Re: [PATCH 1/5] sched/fair: ignore SIS_UTIL when has idle core

From: Chen Yu
Date: Wed Sep 07 2022 - 03:28:35 EST


Hi Mel,
On 2022-09-06 at 10:57:17 +0100, Mel Gorman wrote:
> On Mon, Sep 05, 2022 at 10:40:00PM +0800, Abel Wu wrote:
> > > diff --git a/kernel/sched/fair.c b/kernel/sched/fair.c
> > > index 6089251a4720..59b27a2ef465 100644
> > > --- a/kernel/sched/fair.c
> > > +++ b/kernel/sched/fair.c
> > > @@ -6427,21 +6427,36 @@ static int select_idle_cpu(struct task_struct *p, struct sched_domain *sd, bool
> > > if (sd_share) {
> > > /* because !--nr is the condition to stop scan */
> > > nr = READ_ONCE(sd_share->nr_idle_scan) + 1;
> > > - /* overloaded LLC is unlikely to have idle cpu/core */
> > > - if (nr == 1)
> > > - return -1;
> > > +
> > > + /*
> > > + * Non-overloaded case: Scan full domain if there is
> > > + * an idle core.

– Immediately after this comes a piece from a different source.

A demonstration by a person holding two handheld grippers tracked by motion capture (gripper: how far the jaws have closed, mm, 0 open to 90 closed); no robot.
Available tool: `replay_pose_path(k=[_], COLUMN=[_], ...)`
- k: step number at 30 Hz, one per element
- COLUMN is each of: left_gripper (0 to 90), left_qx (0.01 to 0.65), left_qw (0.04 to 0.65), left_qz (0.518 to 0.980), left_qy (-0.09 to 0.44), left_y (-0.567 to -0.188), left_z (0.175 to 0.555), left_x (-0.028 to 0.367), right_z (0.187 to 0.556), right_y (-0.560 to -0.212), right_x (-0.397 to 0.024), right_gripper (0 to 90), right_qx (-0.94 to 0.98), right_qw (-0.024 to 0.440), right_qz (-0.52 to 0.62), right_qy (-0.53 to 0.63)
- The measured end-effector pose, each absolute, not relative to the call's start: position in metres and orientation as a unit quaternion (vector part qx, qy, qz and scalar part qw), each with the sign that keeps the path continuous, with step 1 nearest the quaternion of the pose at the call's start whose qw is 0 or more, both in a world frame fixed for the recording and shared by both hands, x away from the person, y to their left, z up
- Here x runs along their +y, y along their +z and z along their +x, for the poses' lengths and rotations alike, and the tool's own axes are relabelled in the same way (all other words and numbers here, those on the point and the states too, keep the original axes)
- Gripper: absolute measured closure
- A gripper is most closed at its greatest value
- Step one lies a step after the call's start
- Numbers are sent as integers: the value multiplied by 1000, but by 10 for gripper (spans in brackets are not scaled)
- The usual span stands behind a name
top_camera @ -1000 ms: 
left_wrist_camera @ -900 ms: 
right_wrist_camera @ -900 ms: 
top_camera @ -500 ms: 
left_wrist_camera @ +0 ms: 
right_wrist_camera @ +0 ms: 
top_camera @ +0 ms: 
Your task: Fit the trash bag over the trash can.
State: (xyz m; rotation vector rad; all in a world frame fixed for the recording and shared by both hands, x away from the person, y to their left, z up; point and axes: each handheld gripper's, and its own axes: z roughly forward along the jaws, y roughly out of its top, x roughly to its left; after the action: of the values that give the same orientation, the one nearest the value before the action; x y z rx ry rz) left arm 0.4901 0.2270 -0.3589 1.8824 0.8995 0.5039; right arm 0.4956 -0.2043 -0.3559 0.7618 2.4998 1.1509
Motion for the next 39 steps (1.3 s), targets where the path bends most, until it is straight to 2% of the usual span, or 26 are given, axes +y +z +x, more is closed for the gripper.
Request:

Otherwise, scan for an idle
> > > + * CPU based on nr_idle_scan
> > > + * Overloaded case: Unlikely to have an idle CPU but
> > > + * conduct a limited scan if there is potentially
> > > + * an idle core.
> > > + */
> > > + if (nr > 1) {
> > > + if (has_idle_core)
> > > + nr = sd->span_weight;
> > > + } else {
> > > + if (!has_idle_core)
> > > + return -1;
> > > + nr = 2;
> > > + }
> > > }
> > > }
> > > for_each_cpu_wrap(cpu, cpus, target + 1) {
> > > + if (!--nr)
> > > + break;
> > > +
> > > if (has_idle_core) {
> > > i = select_idle_core(p, cpu, cpus, &idle_cpu);
> > > if ((unsigned int)i < nr_cpumask_bits)
> > > return i;
> > > } else {
> > > - if (!--nr)
> > > - return -1;
> > > idle_cpu = __select_idle_cpu(cpu, p);
> > > if ((unsigned int)idle_cpu < nr_cpumask_bits)
> > > break;
> >
> > I spent last few days testing this, with 3 variations (assume
> > has_idle_core):
> >
> > a) full or limited (2cores) scan when !nr_idle_scan
> > b) whether clear sds->has_idle_core when partial scan failed
> > c) scale scan depth with load or not
> >
> > some observations:
> >
> > 1) It seems always bad if not clear sds->has_idle_core when
> > partial scan fails. It is due to over partially scanned
> > but still can not find an idle core. (Following ones are
> > based on clearing has_idle_core even in partial scans.)
> >
>
> Ok, that's rational. There will be corner cases where there was no idle
> CPU near the target when there is an idle core far away but it would be
> counter to the purpose of SIS_UTIL to care about that corner case.
>
> > 2) Unconditionally full scan when has_idle_core is not good
> > for netperf_{udp,tcp} and tbench4. It is probably because
> > the SIS success rate of these workloads is already high
> > enough (netperf ~= 100%, tbench4 ~= 50%, compared to that
> > hackbench ~= 3.5%) which negate a lot of the benefit full
> > scan brings.
> >
>
> That's also rational. For a single client/server on netperf, it's expected
> that the SIS success rate is high and scanning is minimal. As the client
> and server are sharing data on localhost and somewhat synchronous, it may
> even partially benefit from SMT sharing.
>
Maybe off-topic, since we monitor the success rate and also other metrics
for each optimization in SIS path, is it possible to merge your statistics
patch [1] into upstream so we don't need to rebase in the future(although
it is targeting kernel development)?

Link: https://lore.kernel.org/lkml/20210726102247.21437-2-mgorman@xxxxxxxxxxxxxxxxxxx/
[cut]


thanks,
Chenyu